「俺ね、もう無理だって思った。会いたいのを我慢しまくって何てことないって風に過ごすこと。怖い顔してたみたいなんだ、ここ最近ずっと。学生アシ達も怖がって近寄ってこないし、鷲尾にもお前凄い不機嫌だなーとか言われて。だから今日は絶対凪子さんが起きてる時間に帰って、ちゃんと話そうって思ってた。当たって砕けようって。スタジオに居ても撮影で出てても、ちょっとしたところに凪子さんを探してしまってるんだ。いるはずないって判ってるのに、姿が似てる女の人や肩までの髪の毛の人を見るとドキドキして。そんで、もう無理だって思って。もう離れてるのは嫌だし、触れないのも嫌だって」

 伊織君は私の髪の毛を指に絡ませながらそう話す。

 窓のカーテンを開けたままで、私のベッドで一緒に並んで寝転んでいた。二人とも裸で、毛布の中でぴったりとひっついて。

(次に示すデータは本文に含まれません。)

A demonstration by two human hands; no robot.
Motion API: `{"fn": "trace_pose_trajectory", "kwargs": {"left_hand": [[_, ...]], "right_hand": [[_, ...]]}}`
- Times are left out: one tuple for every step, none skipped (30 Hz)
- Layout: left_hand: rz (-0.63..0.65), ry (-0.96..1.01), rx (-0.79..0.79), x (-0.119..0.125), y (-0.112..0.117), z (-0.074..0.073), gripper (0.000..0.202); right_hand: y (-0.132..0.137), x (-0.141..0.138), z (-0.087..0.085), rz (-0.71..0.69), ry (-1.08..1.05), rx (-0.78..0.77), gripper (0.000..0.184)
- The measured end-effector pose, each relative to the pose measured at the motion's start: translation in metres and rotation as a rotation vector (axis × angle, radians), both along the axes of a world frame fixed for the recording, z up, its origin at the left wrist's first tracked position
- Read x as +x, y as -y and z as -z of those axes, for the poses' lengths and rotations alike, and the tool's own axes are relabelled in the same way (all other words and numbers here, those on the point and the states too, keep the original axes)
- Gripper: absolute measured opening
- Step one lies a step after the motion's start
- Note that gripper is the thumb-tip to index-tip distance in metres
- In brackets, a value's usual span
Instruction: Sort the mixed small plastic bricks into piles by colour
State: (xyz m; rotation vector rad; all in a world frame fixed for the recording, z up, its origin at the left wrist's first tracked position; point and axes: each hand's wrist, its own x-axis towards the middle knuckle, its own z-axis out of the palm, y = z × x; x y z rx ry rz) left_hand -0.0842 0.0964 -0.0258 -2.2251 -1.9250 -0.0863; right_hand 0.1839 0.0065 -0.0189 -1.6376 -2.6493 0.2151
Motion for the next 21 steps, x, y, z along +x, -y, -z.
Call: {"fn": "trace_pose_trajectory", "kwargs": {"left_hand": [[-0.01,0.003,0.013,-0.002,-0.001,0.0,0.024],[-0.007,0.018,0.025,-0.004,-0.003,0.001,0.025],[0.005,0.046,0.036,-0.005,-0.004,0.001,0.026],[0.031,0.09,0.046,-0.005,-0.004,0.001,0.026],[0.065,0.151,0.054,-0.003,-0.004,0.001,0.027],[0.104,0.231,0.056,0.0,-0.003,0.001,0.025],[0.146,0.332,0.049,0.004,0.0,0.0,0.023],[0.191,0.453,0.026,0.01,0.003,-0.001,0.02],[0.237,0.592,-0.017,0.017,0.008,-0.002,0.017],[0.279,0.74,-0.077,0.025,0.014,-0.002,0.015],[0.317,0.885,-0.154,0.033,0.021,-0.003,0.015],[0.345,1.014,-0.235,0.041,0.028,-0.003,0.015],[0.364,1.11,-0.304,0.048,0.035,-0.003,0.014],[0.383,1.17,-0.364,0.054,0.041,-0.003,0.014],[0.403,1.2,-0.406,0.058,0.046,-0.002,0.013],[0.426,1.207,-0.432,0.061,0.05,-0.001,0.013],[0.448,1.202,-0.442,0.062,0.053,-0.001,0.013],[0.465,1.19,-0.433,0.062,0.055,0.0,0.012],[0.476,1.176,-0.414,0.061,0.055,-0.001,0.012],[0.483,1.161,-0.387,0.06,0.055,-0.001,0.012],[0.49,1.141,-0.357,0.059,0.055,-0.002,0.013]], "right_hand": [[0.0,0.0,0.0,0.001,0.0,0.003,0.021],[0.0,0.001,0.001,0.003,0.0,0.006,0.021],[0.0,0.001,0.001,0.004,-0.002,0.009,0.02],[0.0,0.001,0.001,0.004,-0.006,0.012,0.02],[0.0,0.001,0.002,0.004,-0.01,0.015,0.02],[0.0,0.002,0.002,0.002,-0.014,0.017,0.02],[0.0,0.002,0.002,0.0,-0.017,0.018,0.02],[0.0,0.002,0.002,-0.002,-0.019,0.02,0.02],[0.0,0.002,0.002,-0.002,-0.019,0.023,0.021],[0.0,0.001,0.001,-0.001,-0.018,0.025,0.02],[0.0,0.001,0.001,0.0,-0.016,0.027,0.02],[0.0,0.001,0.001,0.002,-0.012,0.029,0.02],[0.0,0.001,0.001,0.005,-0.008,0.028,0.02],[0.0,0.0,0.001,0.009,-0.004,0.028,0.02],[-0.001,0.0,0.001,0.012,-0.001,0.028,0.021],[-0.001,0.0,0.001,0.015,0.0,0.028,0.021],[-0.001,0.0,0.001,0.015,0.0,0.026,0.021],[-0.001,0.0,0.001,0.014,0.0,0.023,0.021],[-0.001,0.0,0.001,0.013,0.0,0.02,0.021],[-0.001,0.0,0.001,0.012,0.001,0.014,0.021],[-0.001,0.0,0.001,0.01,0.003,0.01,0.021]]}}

 伊織君に手を引かれて二階に上がり、初めて体を合わせたあとだった。無我夢中で抱き合った後の、穏やかで幸せな時間。

 部屋は温かく、スタンドライトの仄かな明かりが広がっている。

 今日は曇り空で星は見えなかったけれど、風は強くて次々に雲が流れていくのが見える。きっとあの雲の向こう側に、オリオン座が今日もあるはずだ。

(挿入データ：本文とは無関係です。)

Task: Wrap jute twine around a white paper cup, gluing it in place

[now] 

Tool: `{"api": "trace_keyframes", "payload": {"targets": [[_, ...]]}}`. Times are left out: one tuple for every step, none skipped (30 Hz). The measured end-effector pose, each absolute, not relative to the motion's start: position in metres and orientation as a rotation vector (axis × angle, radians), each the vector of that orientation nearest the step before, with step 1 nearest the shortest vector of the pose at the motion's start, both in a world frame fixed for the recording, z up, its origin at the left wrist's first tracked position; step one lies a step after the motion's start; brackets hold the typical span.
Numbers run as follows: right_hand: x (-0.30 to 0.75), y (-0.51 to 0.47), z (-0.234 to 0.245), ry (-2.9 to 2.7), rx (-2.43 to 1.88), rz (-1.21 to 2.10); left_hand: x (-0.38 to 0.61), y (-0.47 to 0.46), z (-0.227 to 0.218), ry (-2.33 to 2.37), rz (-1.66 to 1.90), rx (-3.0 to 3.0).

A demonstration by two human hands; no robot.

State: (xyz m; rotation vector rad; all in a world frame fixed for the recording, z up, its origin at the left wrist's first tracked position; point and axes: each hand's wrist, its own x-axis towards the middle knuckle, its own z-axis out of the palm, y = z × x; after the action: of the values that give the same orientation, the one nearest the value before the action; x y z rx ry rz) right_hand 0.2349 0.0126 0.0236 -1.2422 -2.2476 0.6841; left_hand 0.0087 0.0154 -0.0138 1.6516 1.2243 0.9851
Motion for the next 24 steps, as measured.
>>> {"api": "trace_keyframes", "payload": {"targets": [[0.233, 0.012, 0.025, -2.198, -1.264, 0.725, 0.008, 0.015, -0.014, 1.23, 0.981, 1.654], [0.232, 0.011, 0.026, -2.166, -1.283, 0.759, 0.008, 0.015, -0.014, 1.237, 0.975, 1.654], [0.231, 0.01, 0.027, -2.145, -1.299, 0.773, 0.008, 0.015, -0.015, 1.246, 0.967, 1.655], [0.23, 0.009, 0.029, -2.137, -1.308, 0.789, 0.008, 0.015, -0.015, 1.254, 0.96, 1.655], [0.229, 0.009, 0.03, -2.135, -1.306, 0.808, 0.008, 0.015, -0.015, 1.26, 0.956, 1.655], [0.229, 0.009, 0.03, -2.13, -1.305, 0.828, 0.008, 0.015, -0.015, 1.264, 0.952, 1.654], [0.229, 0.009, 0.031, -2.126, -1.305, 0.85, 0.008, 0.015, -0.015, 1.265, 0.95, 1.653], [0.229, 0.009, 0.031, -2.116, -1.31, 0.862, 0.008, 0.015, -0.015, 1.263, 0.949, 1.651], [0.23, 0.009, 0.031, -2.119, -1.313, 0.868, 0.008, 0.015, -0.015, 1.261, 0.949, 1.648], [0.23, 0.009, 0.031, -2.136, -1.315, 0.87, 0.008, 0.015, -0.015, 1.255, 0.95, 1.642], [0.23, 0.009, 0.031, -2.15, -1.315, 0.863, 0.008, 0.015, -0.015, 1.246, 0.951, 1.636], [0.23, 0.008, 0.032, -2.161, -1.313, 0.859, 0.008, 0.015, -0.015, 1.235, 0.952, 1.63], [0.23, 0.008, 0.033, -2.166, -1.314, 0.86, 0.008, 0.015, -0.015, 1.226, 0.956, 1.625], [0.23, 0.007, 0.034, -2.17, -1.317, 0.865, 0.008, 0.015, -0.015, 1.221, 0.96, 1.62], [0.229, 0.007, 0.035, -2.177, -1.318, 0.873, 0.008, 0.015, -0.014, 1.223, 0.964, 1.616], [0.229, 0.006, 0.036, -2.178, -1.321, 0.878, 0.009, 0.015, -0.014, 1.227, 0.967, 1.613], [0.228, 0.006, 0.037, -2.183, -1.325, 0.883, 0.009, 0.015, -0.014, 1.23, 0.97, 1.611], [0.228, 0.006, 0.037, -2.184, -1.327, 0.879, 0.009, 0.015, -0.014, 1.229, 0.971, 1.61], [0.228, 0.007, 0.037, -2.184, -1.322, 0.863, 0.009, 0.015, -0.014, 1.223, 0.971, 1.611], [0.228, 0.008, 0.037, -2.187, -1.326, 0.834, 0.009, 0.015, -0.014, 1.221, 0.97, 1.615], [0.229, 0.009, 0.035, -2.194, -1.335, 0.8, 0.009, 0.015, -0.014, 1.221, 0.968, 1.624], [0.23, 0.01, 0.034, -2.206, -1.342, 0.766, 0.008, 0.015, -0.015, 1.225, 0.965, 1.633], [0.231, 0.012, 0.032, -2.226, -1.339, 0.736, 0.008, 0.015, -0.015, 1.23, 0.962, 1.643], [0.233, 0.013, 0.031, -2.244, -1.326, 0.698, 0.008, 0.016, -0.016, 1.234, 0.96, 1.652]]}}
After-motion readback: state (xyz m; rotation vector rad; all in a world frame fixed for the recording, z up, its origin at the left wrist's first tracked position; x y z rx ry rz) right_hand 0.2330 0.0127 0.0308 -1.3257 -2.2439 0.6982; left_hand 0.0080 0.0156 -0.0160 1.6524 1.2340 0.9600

 私はようやく落ち着いてきた呼吸で、うっすらと目を開けて彼を見ていた。

「それで、東さんに電話したんだ」

 私はえ?と顔を上げる。東さんって・・・。

「オーナーに?」

「そう」

 伊織君は何かを思い出した顔で、にやりと笑った。そして私の髪の毛から指を離し、今度は背中をするすると撫でる。